Chuck Jorgensen, inventor del dispositivo
Chuck Jorgensen, inventor del dispositivo. (NASA)

La NASA lleva años trabajando un dispositivo a base de diminutos electrodos, capaz de leer la mente y convertir los pensamientos en palabras sin usar la voz, dentro de un proyecto que se desarrolla en el Centro Ames de la agencia aeroespacial en California.

Cuando una persona habla, el cerebro envía señales eléctricas hasta la lengua y las cuerdas vocales, así como cuando el individuo lee o vocaliza palabras sin emitir sonido, circunstancia que fue aprovechada por los científicos para desarrollar el invento.

Los electrodos empleados son del tamaño de un botón y se sitúan en el cuello, a ambos lados de la nuez, donde se concentran las señales nerviosas.

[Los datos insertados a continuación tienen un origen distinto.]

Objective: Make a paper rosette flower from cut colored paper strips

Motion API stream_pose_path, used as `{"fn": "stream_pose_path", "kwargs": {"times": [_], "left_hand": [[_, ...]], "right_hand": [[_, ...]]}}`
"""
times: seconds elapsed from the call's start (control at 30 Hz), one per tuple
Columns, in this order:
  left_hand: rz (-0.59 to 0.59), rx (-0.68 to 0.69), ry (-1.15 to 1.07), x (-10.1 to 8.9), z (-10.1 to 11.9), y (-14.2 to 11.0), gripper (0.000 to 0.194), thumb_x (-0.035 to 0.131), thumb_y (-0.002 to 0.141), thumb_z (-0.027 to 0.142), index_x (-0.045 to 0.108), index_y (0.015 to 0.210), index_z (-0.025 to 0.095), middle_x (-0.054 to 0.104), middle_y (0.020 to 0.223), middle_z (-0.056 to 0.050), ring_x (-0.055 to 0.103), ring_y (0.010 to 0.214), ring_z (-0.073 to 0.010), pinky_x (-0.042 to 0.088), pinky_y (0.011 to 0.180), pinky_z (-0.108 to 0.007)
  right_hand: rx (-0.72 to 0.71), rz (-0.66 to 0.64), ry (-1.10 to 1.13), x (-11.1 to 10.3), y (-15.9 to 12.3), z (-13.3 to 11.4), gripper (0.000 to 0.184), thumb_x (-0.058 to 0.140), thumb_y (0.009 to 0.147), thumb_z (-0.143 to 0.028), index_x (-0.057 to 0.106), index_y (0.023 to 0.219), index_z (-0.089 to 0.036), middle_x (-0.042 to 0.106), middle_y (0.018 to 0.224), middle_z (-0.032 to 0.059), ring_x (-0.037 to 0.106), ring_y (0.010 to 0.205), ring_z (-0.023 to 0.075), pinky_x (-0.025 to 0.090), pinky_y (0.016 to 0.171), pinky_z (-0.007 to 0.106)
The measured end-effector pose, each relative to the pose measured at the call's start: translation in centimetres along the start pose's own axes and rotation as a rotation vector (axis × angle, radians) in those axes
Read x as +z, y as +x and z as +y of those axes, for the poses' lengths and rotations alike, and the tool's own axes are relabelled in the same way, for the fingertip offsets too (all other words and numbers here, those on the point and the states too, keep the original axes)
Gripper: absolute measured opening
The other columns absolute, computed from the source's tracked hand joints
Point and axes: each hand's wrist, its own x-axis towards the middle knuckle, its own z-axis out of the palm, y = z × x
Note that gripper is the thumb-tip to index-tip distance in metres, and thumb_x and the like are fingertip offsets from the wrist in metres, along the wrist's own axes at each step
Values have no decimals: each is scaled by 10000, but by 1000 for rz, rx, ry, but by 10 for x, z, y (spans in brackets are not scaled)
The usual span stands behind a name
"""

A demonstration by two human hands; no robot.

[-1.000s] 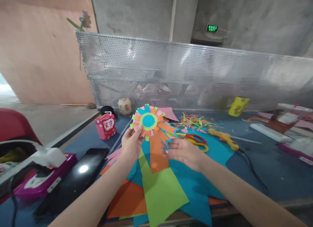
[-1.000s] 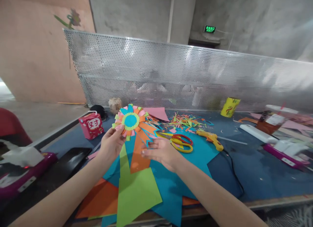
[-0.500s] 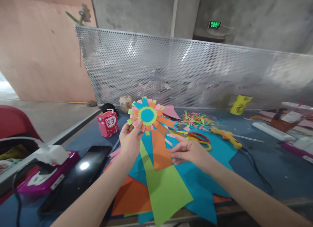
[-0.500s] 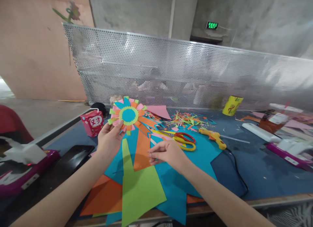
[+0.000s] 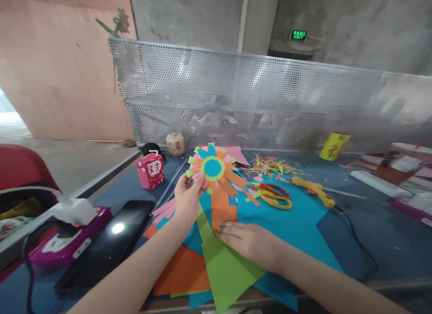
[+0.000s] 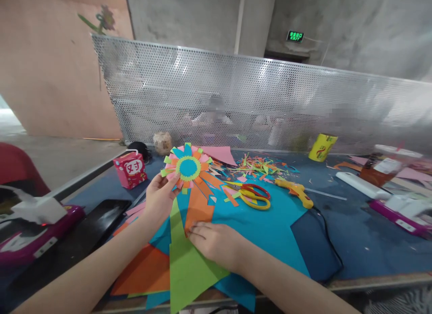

El invento podría resultar muy beneficioso para los astronautas, cuya voz se distorsiona dentro del traje espacial, y para personas con discapacidad, pero también mejoraría las conversaciones de cualquier individuo que quiera privacidad en una conversación telefónica o que pretenda ser entendido en lugares con mucho ruido, e incluso de los buceadores, que podrían comunicarse aún con el regulador de aire en la boca.

El inventor, Chuck Jorgensen, asegura además que se está trabajando en añadir un traductor simultáneo al dispositivo, traductor, que se desarrolla por separado en estos momentos, para aplicarlo a editores de texto que recojan patrones de los movimientos de la cara al hablar.

El dispositivo se perfecciona con el tiempo y como asegura el propio Jorgensen, "pretendemos mejorarlo para detectar además si te sientes feliz o triste a través de las mismas señales que envíen los electrodos".".